Mama, Mummy, Mummis!

Raf has really learned the power of the word "Mama". I've been moving to the spare room in the middle of the night as I've been a bit poorly, but of course Raf wakes up without me there. This morning, from downstairs, I could hear him shouting "Mama, Mummy, Mummy, Mamis, Mummis..." all variations on the same 'mama'. I was too sick to get out of bed, and it wasn't even 5am! Soon I could hear that Rich had gotten him back to sleep.
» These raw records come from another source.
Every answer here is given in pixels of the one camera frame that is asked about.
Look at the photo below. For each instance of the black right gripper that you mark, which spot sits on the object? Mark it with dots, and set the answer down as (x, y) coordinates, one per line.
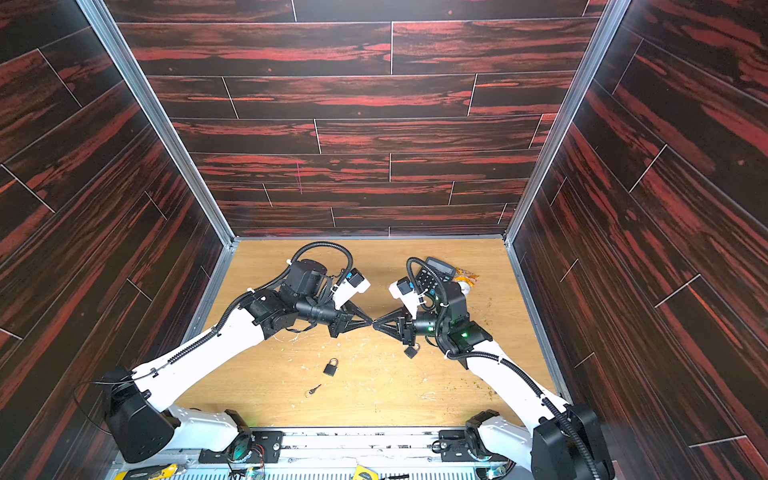
(405, 327)

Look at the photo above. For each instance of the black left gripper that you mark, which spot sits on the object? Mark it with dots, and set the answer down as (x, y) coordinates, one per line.
(336, 318)

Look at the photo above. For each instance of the dark padlock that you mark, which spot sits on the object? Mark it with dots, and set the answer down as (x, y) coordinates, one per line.
(412, 350)

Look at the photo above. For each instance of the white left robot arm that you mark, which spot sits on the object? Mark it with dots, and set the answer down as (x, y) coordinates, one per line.
(142, 414)

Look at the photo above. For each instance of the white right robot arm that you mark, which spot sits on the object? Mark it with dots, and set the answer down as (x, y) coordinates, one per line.
(556, 440)

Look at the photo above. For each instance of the grey padlock near left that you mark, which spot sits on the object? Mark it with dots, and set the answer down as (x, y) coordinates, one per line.
(331, 367)

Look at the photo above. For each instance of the white label roll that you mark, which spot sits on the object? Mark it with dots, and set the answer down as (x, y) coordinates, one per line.
(464, 287)

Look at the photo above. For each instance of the orange snack packet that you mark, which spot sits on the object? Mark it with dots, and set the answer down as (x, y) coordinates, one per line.
(462, 275)

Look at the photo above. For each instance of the yellow tool at front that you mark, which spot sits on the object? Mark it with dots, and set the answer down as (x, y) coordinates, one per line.
(364, 473)

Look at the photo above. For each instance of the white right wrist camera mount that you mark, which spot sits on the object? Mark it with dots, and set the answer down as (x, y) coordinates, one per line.
(405, 291)

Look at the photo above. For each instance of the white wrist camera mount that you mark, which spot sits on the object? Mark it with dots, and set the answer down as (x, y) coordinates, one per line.
(405, 291)
(353, 283)

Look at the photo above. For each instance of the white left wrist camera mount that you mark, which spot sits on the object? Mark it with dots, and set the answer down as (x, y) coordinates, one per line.
(353, 283)

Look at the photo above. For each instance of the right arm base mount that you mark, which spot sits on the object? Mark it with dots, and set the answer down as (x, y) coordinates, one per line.
(465, 445)

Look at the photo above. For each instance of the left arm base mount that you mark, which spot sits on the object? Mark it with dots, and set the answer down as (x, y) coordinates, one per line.
(249, 446)

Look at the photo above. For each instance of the aluminium corner post right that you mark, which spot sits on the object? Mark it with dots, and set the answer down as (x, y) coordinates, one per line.
(605, 31)

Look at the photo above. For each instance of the aluminium corner post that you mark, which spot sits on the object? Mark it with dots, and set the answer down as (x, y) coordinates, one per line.
(110, 36)
(605, 31)

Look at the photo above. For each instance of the aluminium corner post left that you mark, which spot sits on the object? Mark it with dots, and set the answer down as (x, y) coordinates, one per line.
(110, 36)

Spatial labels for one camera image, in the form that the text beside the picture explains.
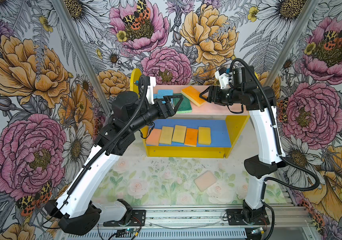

But the shouting of 'Mama' (or one of the variations) is something I hear all day and all night. Rich picked up Raf from nursery this evening, and as soon as they were out the house I could hear Raf shouting for 'mummy, mummy, mama, mummis, etc.' It is really sweet and endearing but it's a constant chant, it seems! After his bath tonight, Rich and I both were in the bathroom getting Raf dry and dressed, and, there again, he started his chanting. I'm going to have to try and catch it on film as it's incredibly lovely.

He also does shout "dada, daddy, da', but mostly it's mama, mama, mama!

One day I'll be too embarrassing for him and he won't even acknowledge that I'm his mum, so I'll take it for now.


  1. yes, take it for now. I am fast approaching this with Doug-14 years old. Everything I do is just, wel,l flat out embarrassing to him LOL

  2. Oh no! But rest assured that he'll grow out of that! Sons always love their mamas, right?!

  3. Professor, Doctor, Learned Alex can I throw a question at you. Many of the world's modern languages use the sound "mmm" in their word for mother, "mummy", "Mama", "Ami", "Ama", even Mother has an 'mmm' sound in it. However, there is much variation in the name for father amongst the worlds modern languagues. There is no equivalent common sound (Daddy, Papa, Abu for example are all names for father) I have read somewhere that this is because "mmm" is a sound a young child finds very easy to make. However, is it not remarkable that so many of the world's languages use this 'mmm' sound and have done so for centuries. What is the explanation for this common trend?


  4. Judge Shahzad, I have NO idea! But I would definitely like to hear your explanation. I have to admit that I do like to hear that Mmm sound!

  5. Well I was kind of hoping you could some shed light on the issue, Professor Alexandra AKA the Right Honorable Baroness Campbell of New England.